Assistance with HIgh memory Usage & Light Building

Hi,

I seem to be having issues with my project on UE4 using high volumes of memory and static foliage mesh lighting when I try and build lighting, I have attached my project full Memory Report I have a feelinging that some of the foliage (Trees in particular) are causing issues any chance someone could help me pin point the issues would be very much appreciated.

Hi KYE,

The memreport isn’t the best option here to see what’s going on with light builds.

If you’re light build has finished take a look at the following:

If you’re wanting to look at the logs for SwarmAgent the following are useful:

When working with any static lighting and large scenes there are some optimizations that you need to consider, mostly listed above in the links, for lightmap resolutions and what casts static shadows.

For larger scenes with foliage the lighting calculations can be long depending on the number of instances of foliage used, whether they are casting static shadows, and their lightmap resolution, along with hardware being a determining factor as well since the number of CPU cores and available RAM play a large role in Lightmass calculations with Swarm Agent.

Also some other things to consider for your scene and memory usage is the number of visible actors on screen, occlusion/visibility culling, and general optimizations to reduce the number of draw-calls that are needed.

I hope this helps.

Tim

1 Like

The memory report was help to see what was causing high memory usage when using the editor, not light building or anything like that. The editor for my project uses in average 6 - 9Gig of memory and i’m wondering what is causing it.

So my foliage culling is around 4000 - 40000 so I still have trees in the distance of the players visible reach, I am using the foliage tool and it needs to be a thick forest like scene with bushes, rocks and trees, so is it some of the foliage meshes that is causing issues so you think?

O I se what you mean now,

Foliage Tool Lightmap Resolutions
When using the foliage tool you have a few different settings available to you in the tools panel for the selected actor. One important one is the option to override the Lightmap Resolution of the mesh.

Where some of the original mesh values are at like 24 or 64

Right, didn’t mean to sound like memreport wasn’t useful, just not necessarily when trying to track down build time for lighting issues. :slight_smile:

The foliage tool definitely defaults to the static meshes lightmap resolution when if not enabled. If you’re planning on having the trees or any other foliage sway with the wind or move I would just disable static lighting for these all together, especially for grass where you shouldn’t need to worry about that many small meshes having lighting calculated for them. They should use the landscapes lightmap’s indirect lighting cache to help light in indirectly lit areas and still receive shadow casting for directly lit areas.

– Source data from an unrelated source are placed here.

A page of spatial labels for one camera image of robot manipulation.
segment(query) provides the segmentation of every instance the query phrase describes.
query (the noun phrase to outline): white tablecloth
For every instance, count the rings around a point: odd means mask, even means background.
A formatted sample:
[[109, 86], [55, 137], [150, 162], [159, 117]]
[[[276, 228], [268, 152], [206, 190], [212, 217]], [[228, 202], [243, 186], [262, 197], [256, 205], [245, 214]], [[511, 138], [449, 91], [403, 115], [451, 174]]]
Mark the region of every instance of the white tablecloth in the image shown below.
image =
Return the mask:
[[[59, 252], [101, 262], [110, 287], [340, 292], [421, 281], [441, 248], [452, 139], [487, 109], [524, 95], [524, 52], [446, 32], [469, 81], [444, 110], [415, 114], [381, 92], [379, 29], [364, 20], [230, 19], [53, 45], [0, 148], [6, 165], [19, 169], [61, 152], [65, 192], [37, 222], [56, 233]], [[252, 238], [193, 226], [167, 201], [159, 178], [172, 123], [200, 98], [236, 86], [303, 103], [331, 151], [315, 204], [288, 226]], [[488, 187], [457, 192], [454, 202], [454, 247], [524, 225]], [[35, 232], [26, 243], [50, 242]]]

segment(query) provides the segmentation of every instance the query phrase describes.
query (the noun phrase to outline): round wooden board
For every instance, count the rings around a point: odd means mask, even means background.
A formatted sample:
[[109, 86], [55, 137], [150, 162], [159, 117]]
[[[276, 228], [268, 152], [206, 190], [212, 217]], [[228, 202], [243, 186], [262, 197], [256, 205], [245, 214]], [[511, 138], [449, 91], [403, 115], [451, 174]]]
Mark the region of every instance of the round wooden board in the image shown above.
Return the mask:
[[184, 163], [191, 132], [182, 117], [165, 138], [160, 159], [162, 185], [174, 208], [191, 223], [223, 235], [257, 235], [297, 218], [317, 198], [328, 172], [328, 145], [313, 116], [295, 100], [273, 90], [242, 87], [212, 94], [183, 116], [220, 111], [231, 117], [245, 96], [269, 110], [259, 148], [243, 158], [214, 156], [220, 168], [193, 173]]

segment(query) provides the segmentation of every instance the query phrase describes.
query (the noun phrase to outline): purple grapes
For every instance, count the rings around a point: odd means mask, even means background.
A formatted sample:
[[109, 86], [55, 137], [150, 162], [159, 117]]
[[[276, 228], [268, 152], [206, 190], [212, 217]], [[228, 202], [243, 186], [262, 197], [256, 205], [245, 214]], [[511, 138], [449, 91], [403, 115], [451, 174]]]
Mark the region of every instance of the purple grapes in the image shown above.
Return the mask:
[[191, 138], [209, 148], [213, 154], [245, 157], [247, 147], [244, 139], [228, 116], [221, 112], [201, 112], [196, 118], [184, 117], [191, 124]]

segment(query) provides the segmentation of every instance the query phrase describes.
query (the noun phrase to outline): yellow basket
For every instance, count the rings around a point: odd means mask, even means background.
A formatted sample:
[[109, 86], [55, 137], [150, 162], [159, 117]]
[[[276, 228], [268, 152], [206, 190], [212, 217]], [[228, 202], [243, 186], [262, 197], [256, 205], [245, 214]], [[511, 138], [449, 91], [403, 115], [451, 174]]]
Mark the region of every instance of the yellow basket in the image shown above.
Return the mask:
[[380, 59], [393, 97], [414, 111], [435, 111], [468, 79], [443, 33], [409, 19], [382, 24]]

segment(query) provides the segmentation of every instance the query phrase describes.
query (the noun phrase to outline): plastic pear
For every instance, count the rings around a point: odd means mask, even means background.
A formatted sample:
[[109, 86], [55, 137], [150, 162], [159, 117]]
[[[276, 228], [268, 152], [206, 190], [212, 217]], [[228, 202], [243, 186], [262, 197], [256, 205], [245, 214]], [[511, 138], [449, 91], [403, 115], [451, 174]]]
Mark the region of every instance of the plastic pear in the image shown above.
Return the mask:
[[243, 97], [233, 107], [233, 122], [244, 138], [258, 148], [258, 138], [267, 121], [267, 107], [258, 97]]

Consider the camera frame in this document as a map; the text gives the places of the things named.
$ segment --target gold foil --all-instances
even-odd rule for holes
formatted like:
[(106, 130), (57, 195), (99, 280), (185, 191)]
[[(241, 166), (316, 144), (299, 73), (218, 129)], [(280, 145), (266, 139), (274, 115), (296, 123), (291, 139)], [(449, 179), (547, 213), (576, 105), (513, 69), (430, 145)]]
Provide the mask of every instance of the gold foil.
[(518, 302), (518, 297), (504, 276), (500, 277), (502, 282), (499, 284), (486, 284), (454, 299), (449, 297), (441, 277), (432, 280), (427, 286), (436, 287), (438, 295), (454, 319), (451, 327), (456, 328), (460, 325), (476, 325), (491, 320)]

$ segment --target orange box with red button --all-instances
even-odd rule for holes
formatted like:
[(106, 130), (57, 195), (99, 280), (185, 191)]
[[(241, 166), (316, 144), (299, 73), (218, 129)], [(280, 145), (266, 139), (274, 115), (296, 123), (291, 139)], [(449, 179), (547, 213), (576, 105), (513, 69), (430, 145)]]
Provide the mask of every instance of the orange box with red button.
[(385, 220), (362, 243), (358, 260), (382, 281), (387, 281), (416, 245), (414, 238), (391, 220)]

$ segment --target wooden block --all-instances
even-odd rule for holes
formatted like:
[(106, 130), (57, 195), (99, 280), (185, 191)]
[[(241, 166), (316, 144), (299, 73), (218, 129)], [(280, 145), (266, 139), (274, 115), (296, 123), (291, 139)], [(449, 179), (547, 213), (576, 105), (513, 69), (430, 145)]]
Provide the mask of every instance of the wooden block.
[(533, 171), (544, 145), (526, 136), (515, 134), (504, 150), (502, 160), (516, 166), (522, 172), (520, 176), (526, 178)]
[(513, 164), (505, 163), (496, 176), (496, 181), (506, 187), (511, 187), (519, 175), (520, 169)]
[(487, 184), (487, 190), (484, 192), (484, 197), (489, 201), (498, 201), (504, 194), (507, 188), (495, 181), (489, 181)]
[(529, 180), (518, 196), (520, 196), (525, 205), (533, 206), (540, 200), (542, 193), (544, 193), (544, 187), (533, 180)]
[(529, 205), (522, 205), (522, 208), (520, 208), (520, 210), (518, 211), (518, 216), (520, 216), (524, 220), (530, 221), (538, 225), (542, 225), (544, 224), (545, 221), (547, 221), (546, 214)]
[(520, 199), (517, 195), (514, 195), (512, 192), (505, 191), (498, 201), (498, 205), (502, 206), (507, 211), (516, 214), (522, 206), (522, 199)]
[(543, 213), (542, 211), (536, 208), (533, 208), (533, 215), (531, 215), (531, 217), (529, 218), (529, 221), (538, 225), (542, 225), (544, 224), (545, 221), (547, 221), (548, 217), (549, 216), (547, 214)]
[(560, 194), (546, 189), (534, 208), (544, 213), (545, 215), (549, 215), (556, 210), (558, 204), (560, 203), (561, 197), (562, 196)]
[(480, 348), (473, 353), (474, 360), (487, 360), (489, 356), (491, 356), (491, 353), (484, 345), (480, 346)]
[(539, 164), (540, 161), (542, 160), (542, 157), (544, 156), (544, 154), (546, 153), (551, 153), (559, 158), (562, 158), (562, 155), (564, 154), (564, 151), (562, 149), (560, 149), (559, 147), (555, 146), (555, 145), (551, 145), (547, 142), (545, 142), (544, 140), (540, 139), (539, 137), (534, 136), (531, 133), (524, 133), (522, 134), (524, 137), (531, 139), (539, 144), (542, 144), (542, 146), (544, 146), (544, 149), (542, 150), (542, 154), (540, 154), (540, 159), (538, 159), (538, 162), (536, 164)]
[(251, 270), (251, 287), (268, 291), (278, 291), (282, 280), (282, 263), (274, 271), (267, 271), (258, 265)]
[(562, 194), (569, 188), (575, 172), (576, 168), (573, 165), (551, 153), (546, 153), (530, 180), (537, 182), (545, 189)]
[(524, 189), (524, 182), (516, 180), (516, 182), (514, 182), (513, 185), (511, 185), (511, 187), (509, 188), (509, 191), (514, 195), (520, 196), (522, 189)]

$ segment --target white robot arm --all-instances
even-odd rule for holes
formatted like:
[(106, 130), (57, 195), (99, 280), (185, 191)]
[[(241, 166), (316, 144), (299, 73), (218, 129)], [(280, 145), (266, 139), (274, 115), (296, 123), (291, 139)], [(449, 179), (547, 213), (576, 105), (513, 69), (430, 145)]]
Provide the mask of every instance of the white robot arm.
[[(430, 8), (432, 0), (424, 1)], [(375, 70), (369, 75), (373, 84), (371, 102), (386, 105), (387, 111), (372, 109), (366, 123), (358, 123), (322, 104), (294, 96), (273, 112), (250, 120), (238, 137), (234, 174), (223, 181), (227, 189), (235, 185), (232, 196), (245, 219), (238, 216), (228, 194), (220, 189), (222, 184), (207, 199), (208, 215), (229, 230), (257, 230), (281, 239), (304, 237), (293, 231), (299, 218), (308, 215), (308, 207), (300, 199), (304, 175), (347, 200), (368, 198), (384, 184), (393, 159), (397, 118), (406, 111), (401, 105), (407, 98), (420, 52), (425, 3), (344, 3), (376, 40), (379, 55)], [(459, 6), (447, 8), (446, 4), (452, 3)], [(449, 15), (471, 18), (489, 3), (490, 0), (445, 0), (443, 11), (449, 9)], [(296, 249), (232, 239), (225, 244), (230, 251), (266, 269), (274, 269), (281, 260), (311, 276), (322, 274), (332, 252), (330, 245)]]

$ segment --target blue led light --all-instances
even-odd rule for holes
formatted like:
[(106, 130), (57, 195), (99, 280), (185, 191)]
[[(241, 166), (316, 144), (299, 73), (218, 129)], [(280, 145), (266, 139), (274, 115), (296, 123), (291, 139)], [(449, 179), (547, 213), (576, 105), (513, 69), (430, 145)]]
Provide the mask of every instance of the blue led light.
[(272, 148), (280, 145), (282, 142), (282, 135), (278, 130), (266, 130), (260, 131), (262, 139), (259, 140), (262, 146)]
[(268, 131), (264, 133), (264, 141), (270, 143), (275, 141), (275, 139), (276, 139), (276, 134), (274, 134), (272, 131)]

In general, foliage can populate a lot of instances very quickly and keeping these individual foliage instances in check with what they really need enabled can help get you the better light build times. Using the Statistics window can help you quickly identify what is taking the longest in the build process to see why. Also make good use of Lightmass Importance volumes, otherwise the entire scenes bounding box will be used rather than having the higher quality of the lightmass importance volumes in only the areas where the player can access.

Yeah thank you, I have Light Importance Volumes, but i’m only using them around buildings and areas that I consider need to look really nice when the placer is withing its view, is this right (Like buildings and courtyards and areas of towns and so on not forests

Typically the importance volumes would be used for anywhere the player can access since you want nicer baked shadowing for these areas. Anything out of them gets lower quality shadowing priority and reduced number of bounces for the indirect lighting, but if that’s your goal to have lower quality in these areas and you’re happy with the baked results, I think it’s ok to do this. If these are areas that the player can never access keep the lightmap resolutions super low since they won’t matter to the player being able to get to them.

Ok thank you for your assistance ill make some modifications and see how I go, just one more thing, don’t know if i will have to open a new question for this but; Texture streaming I have to up the pool every time to around 3000 is that ok to do that and if so haw do I set that in the ini and what ini do I set it in?

Sorry for the delayed response.

This page should help if you’ve not seen it: Texture Streaming in Unreal Engine | Unreal Engine 5.1 Documentation

The .ini settings you’ll need are called out in the next section after this one. I didn’t see it in the documentation, but the .ini file you need to adjust these settings in is the BaseEngine.ini or DefaultEngine.ini if you’ve set up a project specific one in your project folder.

With a streaming pool of around 3000 you’re looking at 3GB of memory usage. Depending on the hardware you’re targeting this may be too much. Hopefully the docs above can help you reign in the settings and optimizations you need.